I swapped the civvies I’d worn to town for a set of undress khakis and addressed the unruly pile of castoffs. That uneasy feeling I’d thrown away something I shouldn’t have still nagged. I had plenty of time before my appointment with Gains, so I spent it pulling everything out of the discard trunk and making sure I’d not left anything in the pockets nor wrapped anything important in a cast-off garment.

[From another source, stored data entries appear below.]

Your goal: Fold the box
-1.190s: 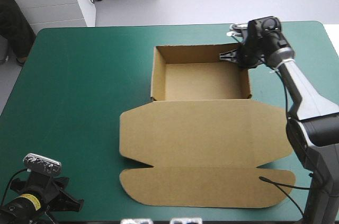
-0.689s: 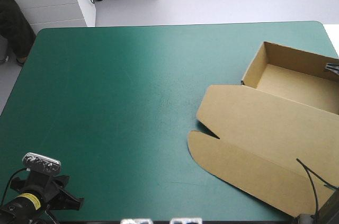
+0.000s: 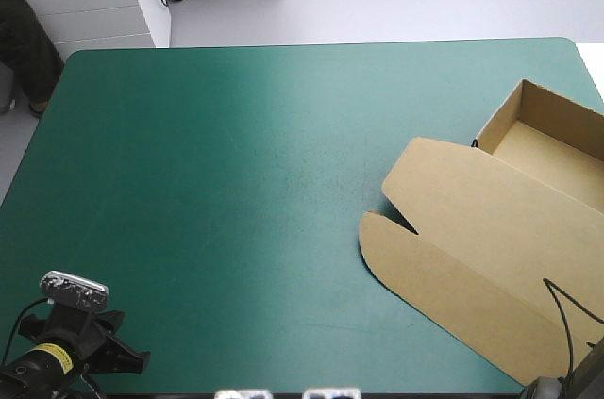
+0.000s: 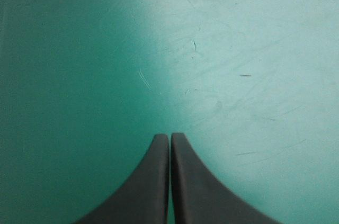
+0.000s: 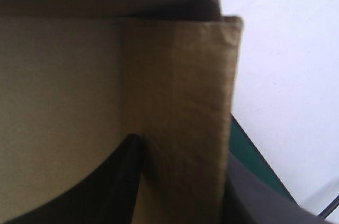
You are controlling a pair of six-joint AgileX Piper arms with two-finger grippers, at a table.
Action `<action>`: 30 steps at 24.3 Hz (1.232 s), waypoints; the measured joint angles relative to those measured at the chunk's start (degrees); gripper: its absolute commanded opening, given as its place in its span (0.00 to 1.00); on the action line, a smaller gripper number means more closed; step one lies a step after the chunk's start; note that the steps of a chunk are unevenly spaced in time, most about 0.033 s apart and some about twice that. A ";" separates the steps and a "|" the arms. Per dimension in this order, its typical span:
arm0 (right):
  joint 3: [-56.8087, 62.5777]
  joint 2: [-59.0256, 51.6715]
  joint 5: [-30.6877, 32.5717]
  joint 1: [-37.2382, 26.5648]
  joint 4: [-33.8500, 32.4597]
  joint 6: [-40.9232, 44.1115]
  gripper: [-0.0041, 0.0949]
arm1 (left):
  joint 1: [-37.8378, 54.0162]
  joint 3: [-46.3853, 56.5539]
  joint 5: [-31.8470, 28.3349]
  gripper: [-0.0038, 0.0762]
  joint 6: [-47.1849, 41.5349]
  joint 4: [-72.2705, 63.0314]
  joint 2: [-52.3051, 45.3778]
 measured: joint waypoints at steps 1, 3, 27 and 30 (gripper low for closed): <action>0.00 -0.05 0.00 0.00 0.06 0.00 0.42 | 0.00 0.00 0.00 0.04 0.00 0.00 0.00; 0.00 -0.47 0.00 0.00 0.35 0.00 0.42 | 0.00 0.00 0.00 0.04 0.00 -0.07 0.00; 28.17 -43.90 -1.53 12.76 16.58 -9.56 0.25 | 0.00 1.17 -0.57 0.04 3.02 -0.23 0.00; 35.19 -55.43 -2.04 21.83 16.64 -12.14 0.21 | 0.00 1.17 -0.54 0.04 3.06 -0.23 0.00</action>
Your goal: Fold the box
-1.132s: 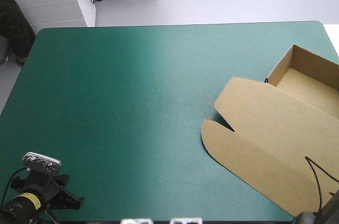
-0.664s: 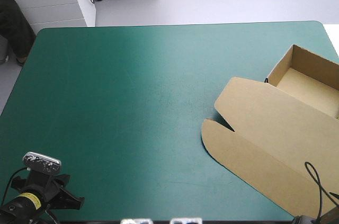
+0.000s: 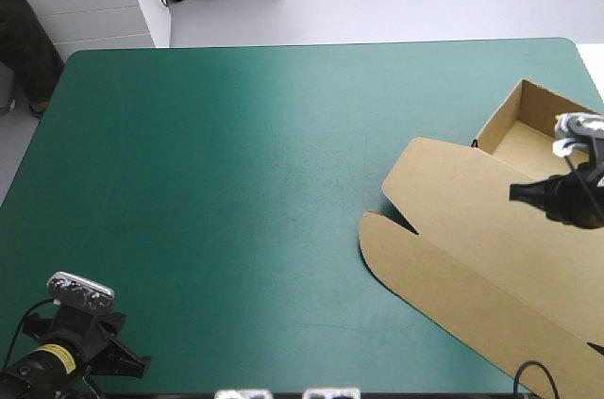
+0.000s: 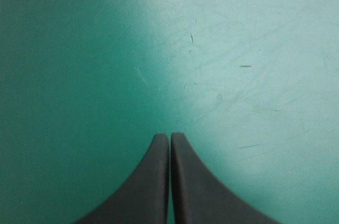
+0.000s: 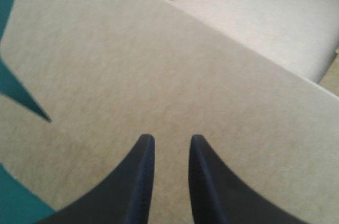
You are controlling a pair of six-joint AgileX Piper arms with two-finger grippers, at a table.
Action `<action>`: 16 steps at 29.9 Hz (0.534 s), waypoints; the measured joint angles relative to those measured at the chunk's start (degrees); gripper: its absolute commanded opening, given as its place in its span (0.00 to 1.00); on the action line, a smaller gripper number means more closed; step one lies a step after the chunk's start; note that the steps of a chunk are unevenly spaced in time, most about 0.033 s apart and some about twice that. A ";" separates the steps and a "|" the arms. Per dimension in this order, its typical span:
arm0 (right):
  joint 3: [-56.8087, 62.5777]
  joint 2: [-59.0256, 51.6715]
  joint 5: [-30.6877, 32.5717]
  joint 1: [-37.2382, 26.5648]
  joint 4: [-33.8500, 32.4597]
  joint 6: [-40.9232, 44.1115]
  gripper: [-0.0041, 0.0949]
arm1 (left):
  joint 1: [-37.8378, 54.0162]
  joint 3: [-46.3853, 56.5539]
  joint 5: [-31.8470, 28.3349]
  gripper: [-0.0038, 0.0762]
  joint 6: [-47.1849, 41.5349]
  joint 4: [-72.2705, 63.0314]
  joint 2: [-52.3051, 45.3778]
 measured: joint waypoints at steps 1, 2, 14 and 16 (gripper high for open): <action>1.48 -2.48 -0.35 1.86 0.00 -0.26 0.20 | 0.00 0.00 0.04 0.04 0.00 0.00 0.00; 2.98 -4.89 -0.62 3.58 0.12 -0.41 0.20 | 0.00 0.00 0.04 0.04 0.00 0.00 0.00; 21.41 -26.25 -4.48 11.42 0.76 -4.42 0.20 | 0.00 0.00 0.04 0.04 0.00 0.00 0.00; 24.82 -29.53 -6.03 11.47 1.87 -4.98 0.20 | 0.00 0.00 0.04 0.04 0.00 0.00 0.00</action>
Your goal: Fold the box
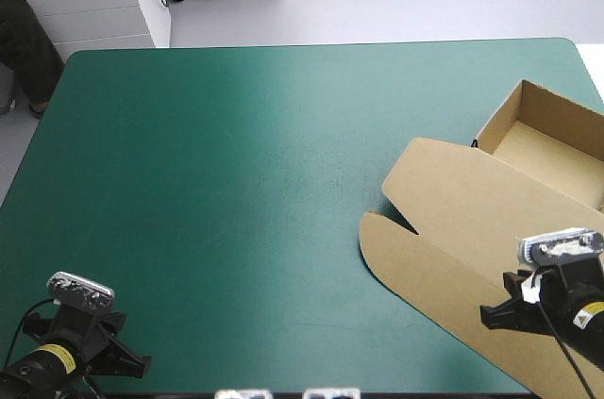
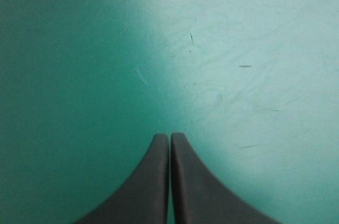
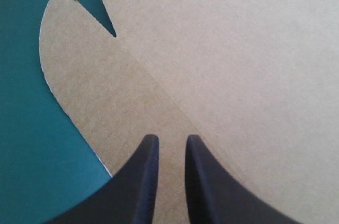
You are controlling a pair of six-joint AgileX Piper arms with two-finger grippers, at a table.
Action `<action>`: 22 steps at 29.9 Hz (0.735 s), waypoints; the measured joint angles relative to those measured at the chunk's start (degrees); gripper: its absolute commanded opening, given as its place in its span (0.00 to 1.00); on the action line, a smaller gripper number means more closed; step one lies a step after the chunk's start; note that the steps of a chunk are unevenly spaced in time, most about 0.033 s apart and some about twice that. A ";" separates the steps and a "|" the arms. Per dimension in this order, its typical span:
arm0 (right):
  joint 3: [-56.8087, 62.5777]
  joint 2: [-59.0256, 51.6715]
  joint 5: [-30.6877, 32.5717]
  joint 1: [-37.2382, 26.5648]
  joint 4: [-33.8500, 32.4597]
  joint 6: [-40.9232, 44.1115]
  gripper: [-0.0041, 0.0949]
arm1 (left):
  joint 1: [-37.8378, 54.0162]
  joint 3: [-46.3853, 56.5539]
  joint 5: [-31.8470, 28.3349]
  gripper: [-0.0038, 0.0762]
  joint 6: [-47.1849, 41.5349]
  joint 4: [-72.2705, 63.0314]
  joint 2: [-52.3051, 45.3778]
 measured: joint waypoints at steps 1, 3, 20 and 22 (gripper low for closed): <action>1.55 -1.22 -0.83 0.00 0.53 -0.38 0.20 | 0.00 0.00 0.00 0.04 0.00 0.00 0.00; 4.34 -3.92 -1.88 0.00 1.59 -1.09 0.20 | 0.00 0.00 0.00 0.04 0.00 0.00 0.00; 12.66 -8.85 -2.74 0.00 3.99 -2.96 0.20 | 0.00 0.00 0.00 0.04 0.00 0.00 0.00; 12.66 -8.85 -2.79 0.00 4.07 -2.96 0.20 | 0.00 0.00 0.00 0.04 0.00 0.00 0.00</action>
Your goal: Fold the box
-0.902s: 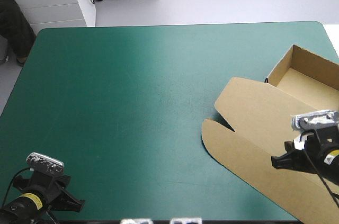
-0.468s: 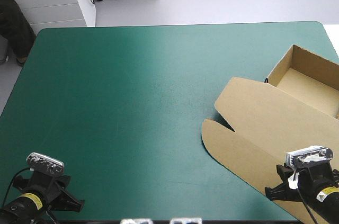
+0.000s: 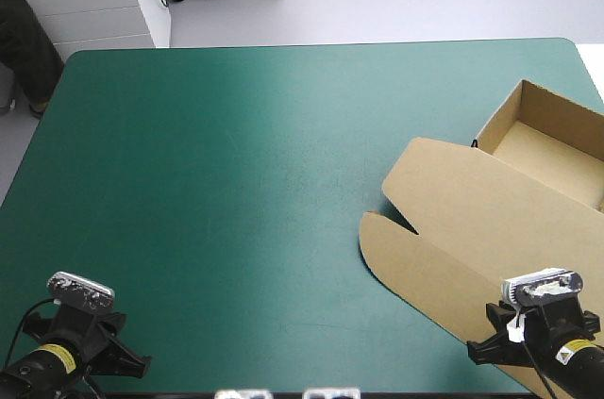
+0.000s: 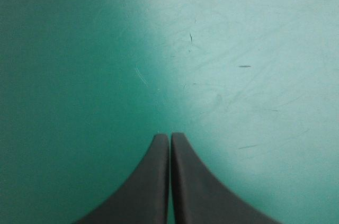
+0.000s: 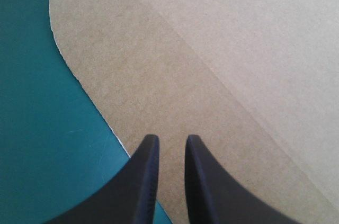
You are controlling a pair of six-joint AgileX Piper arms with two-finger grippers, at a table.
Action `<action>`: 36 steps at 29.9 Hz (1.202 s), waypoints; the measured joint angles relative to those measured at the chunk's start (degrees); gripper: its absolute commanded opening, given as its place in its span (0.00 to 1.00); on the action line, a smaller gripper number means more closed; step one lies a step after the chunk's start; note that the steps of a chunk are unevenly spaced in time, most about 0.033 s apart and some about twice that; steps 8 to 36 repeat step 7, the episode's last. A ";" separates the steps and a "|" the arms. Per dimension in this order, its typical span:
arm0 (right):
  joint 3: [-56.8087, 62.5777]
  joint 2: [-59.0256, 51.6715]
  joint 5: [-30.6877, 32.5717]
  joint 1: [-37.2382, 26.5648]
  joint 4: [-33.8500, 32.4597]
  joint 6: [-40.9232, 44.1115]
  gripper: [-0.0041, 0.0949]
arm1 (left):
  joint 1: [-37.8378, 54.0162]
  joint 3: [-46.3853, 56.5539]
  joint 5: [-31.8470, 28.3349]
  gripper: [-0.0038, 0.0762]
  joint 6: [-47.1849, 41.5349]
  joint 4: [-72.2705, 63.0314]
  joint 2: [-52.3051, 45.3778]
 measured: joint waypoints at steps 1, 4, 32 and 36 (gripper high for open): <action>0.00 0.00 0.00 0.00 0.00 0.00 0.20 | 0.00 0.00 0.00 0.04 0.00 0.00 0.00; 0.00 0.00 0.18 0.00 0.02 0.24 0.20 | 0.00 0.00 0.00 0.04 0.00 0.00 0.00; 0.00 0.00 0.96 0.00 0.56 2.08 0.20 | 0.00 0.00 0.00 0.04 0.00 0.00 0.00; 0.00 0.00 0.96 0.00 0.56 2.08 0.20 | 0.00 0.00 0.00 0.04 0.00 0.00 0.00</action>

Within half a stan, I found myself standing with an empty grav-trunk and a pile of odds and ends of clothing. Rich or not, I had qualms about discarding the trunk. The clothing would go into the recyclers and be extruded as fresh fabric and fittings, but I’d paid good credits for the trunk. I suspected Gains would say my family-of-origin frugality interfered with my new reality.

For a moment I wondered if Pip wanted it.

Then I knew what I’d use it for. I got on the network, placed an order with the academy store, and paid for expedited delivery. It took a bit of math for me to calculate just what I needed, but I was grinning when I latched the door behind me and headed for Mal Gains’s office.

He greeted me as always and after satisfying the preliminaries got down to it.

“You’ve accomplished a lot in a short time,” he said.

“I’ve got more to do, but I’ll have to deal with it later.”

“You’ll manage. Tell me about this deal you’ve got going?”

“Pip and I are going into business. Again. It’s going to be fun, I think.”

“I don’t usually hear people talking about going into business as fun.”

I shrugged. “Yeah, well. I know it’s going to be a lot of work. Long hours. Probably some disappointment. We’re still waiting to find out if we have the funding we need. And I’m going to have to deal with the
Chernyakova
again.”

“What made you decide to do that?”

“Pip made me see that a lot of my emotional response was fear. Rationally, it’s just a ship. A ship with an unfortunate past, but just a ship. I know how to fly that ship. How to make it safe.”

“You’re going to exorcise your demons,” Gains said.

“Sounds silly.”

“Why?”

“It’s such a cliché isn’t it? Face your fears and defeat them.”

“What are those fears?”

“That I might make the same mistakes they did. That I could kill people out of negligence or stupidity or just bad luck.”

“Are those real fears? Or just something you’ve layered on to help you deal with the horror.”

I shrugged. “I don’t know how I’d know. The
Chernyakova
was pretty horrible.”

“I’m not talking about that horror.”

He didn’t say it very loudly but it echoed in my head.

The flashes of reality as I’d watched Greta die in front of me while I lay helpless beside her on the deck all came rushing back. I felt the room compress around me, like I was about to pass out from blood loss again. I had to force myself to focus on breathing.